Source records:

/---

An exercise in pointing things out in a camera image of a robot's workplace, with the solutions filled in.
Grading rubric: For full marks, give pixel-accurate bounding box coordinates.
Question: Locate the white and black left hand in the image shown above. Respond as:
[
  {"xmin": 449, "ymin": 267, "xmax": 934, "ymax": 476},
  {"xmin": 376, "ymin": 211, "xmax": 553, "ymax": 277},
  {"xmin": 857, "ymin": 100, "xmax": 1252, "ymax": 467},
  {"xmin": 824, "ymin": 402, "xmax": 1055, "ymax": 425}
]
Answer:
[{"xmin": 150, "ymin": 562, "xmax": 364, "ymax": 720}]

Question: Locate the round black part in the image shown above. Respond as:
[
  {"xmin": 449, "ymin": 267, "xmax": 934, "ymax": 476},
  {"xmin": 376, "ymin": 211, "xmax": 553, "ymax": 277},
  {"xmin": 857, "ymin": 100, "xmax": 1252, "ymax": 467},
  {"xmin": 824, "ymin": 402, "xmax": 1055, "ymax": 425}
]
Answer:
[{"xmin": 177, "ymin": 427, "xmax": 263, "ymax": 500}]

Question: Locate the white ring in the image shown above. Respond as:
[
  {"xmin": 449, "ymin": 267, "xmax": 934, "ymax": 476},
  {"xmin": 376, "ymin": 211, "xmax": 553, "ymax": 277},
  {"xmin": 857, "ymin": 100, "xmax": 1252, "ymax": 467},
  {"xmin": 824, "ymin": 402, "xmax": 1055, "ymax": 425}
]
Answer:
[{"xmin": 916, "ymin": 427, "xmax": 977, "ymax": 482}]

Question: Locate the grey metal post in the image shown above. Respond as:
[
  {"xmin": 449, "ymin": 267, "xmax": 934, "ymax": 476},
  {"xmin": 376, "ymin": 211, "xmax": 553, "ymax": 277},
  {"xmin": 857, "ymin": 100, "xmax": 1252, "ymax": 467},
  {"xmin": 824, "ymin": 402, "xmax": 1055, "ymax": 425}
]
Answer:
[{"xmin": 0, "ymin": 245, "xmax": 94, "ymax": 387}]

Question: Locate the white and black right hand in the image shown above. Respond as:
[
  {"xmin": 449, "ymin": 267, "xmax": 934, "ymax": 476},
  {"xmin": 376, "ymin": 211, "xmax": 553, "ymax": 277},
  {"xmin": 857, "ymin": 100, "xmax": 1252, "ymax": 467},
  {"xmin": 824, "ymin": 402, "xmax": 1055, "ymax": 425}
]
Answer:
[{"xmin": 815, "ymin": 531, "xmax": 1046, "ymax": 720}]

\---

▸ PROBLEM TO SOLVE: Each entry should be duplicated exactly as it was given.

▸ TASK ANSWER:
An exercise in pointing things out in a camera image of a robot's workplace, with the solutions filled in.
Grading rubric: For full marks, give pixel-accurate bounding box coordinates.
Question: Locate the white and black left hand in the image shown above. Respond as:
[
  {"xmin": 449, "ymin": 267, "xmax": 934, "ymax": 476},
  {"xmin": 376, "ymin": 211, "xmax": 553, "ymax": 277},
  {"xmin": 857, "ymin": 100, "xmax": 1252, "ymax": 467},
  {"xmin": 824, "ymin": 402, "xmax": 1055, "ymax": 425}
]
Answer:
[{"xmin": 150, "ymin": 562, "xmax": 364, "ymax": 720}]

Question: Locate the round black part in the image shown above. Respond as:
[
  {"xmin": 449, "ymin": 267, "xmax": 934, "ymax": 476},
  {"xmin": 376, "ymin": 211, "xmax": 553, "ymax": 277},
  {"xmin": 857, "ymin": 100, "xmax": 1252, "ymax": 467},
  {"xmin": 824, "ymin": 402, "xmax": 1055, "ymax": 425}
]
Answer:
[{"xmin": 177, "ymin": 427, "xmax": 263, "ymax": 500}]

Question: Locate the white ring in the image shown above. Respond as:
[
  {"xmin": 449, "ymin": 267, "xmax": 934, "ymax": 476},
  {"xmin": 376, "ymin": 211, "xmax": 553, "ymax": 277},
  {"xmin": 857, "ymin": 100, "xmax": 1252, "ymax": 467},
  {"xmin": 824, "ymin": 402, "xmax": 1055, "ymax": 425}
]
Answer:
[{"xmin": 916, "ymin": 427, "xmax": 977, "ymax": 482}]

Question: Locate the grey metal post in the image shown above. Respond as:
[
  {"xmin": 449, "ymin": 267, "xmax": 934, "ymax": 476},
  {"xmin": 376, "ymin": 211, "xmax": 553, "ymax": 277},
  {"xmin": 857, "ymin": 100, "xmax": 1252, "ymax": 467},
  {"xmin": 824, "ymin": 402, "xmax": 1055, "ymax": 425}
]
Answer:
[{"xmin": 0, "ymin": 245, "xmax": 94, "ymax": 387}]

Question: Locate the white and black right hand in the image shown above. Respond as:
[
  {"xmin": 449, "ymin": 267, "xmax": 934, "ymax": 476},
  {"xmin": 376, "ymin": 211, "xmax": 553, "ymax": 277},
  {"xmin": 857, "ymin": 100, "xmax": 1252, "ymax": 467},
  {"xmin": 824, "ymin": 402, "xmax": 1055, "ymax": 425}
]
Answer:
[{"xmin": 815, "ymin": 531, "xmax": 1046, "ymax": 720}]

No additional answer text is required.